Открытое и добродушное лицо поэта внезапно омрачилось, словно веселый итальянский пейзаж, когда неожиданно набежавший порыв сердитого ветра нагоняет облака на солнце.
— Итак, Гренгуар, что вы скажете об этом плане?
— Скажу, учитель, что меня повесят не «может быть», а вне всякого сомнения.
— Это нас не касается.
— Черт возьми! — сказал Гренгуар.
— Она спасла вам жизнь. Вы только уплатите долг.
— У меня много других долгов, которых я не плачу.
— Мэтр Пьер! Это необходимо.
Архидьякон говорил повелительно.
— Послушайте, отец Клод! — заговорил оторопевший поэт. — Вы настаиваете, но вы не правы. Я не вижу, почему я должен дать себя повесить вместо другого.
— Да что вас так привязывает к жизни?
— Многое!
— Что же именно, позвольте вас спросить?
— Что именно?.. Воздух, небо, утро, вечер, сияние луны, мои добрые приятели бродяги, веселые перебранки с девками, изучение дивных архитектурных памятников Парижа, три объемистых сочинения, которые я должен написать, — одно из них направлено против епископа и его мельниц. Да мало ли что! Анаксагор говорил, что живет на свете, чтоб любоваться солнцем. И потом, я имею счастье проводить время с утра и до вечера в обществе гениального человека, то есть с самим собой, а это очень приятно.

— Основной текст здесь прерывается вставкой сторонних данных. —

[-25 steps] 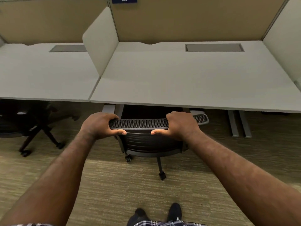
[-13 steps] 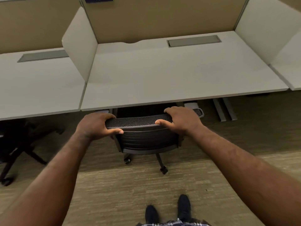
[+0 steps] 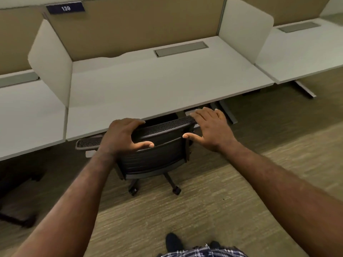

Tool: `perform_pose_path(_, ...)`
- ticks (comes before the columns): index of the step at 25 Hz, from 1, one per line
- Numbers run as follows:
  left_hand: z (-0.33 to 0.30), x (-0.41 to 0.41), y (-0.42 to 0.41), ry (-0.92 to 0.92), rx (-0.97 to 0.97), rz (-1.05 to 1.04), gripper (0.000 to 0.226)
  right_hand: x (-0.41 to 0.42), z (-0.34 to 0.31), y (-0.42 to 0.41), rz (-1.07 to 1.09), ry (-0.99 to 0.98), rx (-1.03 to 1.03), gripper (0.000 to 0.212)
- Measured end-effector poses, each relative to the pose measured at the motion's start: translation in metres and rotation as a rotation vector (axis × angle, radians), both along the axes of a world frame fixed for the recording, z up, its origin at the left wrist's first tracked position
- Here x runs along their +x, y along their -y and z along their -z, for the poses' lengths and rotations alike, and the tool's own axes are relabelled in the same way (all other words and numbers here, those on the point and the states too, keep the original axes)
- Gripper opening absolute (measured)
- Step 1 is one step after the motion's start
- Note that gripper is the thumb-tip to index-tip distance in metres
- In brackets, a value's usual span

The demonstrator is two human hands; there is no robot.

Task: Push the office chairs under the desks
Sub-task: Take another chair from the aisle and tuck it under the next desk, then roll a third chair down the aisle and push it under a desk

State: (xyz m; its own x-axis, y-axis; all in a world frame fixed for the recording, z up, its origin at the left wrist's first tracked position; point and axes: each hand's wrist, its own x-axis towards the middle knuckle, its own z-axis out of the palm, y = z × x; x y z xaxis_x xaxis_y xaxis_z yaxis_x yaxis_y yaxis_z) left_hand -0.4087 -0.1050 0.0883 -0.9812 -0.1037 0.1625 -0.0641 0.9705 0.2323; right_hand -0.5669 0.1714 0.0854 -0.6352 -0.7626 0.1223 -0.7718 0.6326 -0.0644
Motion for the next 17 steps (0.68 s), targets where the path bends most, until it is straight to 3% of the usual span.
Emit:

— Пустозвон! — пробурчал архидьякон. — Скажи, однако, кто тебе сохранил эту жизнь, которую ты находишь очень приятной? Кому ты обязан тем, что дышишь воздухом, что любуешься небом, что еще имеешь возможность тешить свой птичий ум всякими бреднями и дурачествами? Где бы ты был без Эсмеральды? И ты хочешь, чтобы она умерла! Она, благодаря которой ты жив! Ты хочешь смерти этого прелестного, кроткого, пленительного создания, без которого померкнет дневной свет! Еще более божественного, чем сам господь бог! А ты, полумудрец-полубезумец, ты, черновой набросок чего-то, нечто вроде растения, воображающего, что оно движется и мыслит, ты будешь пользоваться жизнью, которую украл у нее, — жизнью, столь же бесполезной, как свеча, зажженная в полдень! Прояви немного жалости, Гренгуар! Будь в свою очередь великодушен. Она показала тебе пример.
Священник говорил с жаром. Гренгуар слушал сначала безучастно, потом растрогался, и наконец мертвенно-бледное лицо его исказилось гримасой, придавшей ему сходство с новорожденным, у которого схватил живот.
— Вы красноречивы! — проговорил он, отирая слезу. — Хорошо! Я подумаю. Ну и странная же мысль пришла вам в голову! Впрочем, — помолчав, продолжал он, — кто знает? Может быть, они меня и не повесят. Не всегда женится тот, кто обручился. Когда они меня найдут в этом убежище столь нелепо выряженным, в юбке и чепчике, быть может, они расхохочутся. А потом, если они меня даже и вздернут, ну так что же! Смерть от веревки такая же смерть, как и всякая другая, или, вернее, не похожая на всякую другую. Это смерть, достойная мудреца, который всю жизнь колебался; она — ни рыба ни мясо, подобно уму истинного скептика; это смерть, носящая на себе отпечаток пирронизма и нерешительности, занимающая середину между небом и землею и оставляющая вас висеть в воздухе. Это смерть философа, для которой я, может статься, был предназначен. Хорошо умереть так, как жил!
Священник перебил его:
— Итак, решено?
— Да и что такое смерть в конце концов? — с увлечением продолжал Гренгуар. — Неприятное мгновение, дорожная пошлина, переход из ничтожества в небытие. Некто спросил мегалополийца Керкидаса, желает ли он умереть. «Почему бы нет? — ответил тот. — За гробом я увижу великих людей: Пифагора — среди философов, Гекатея — среди историков, Гомера среди поэтов, Олимпия — среди музыкантов».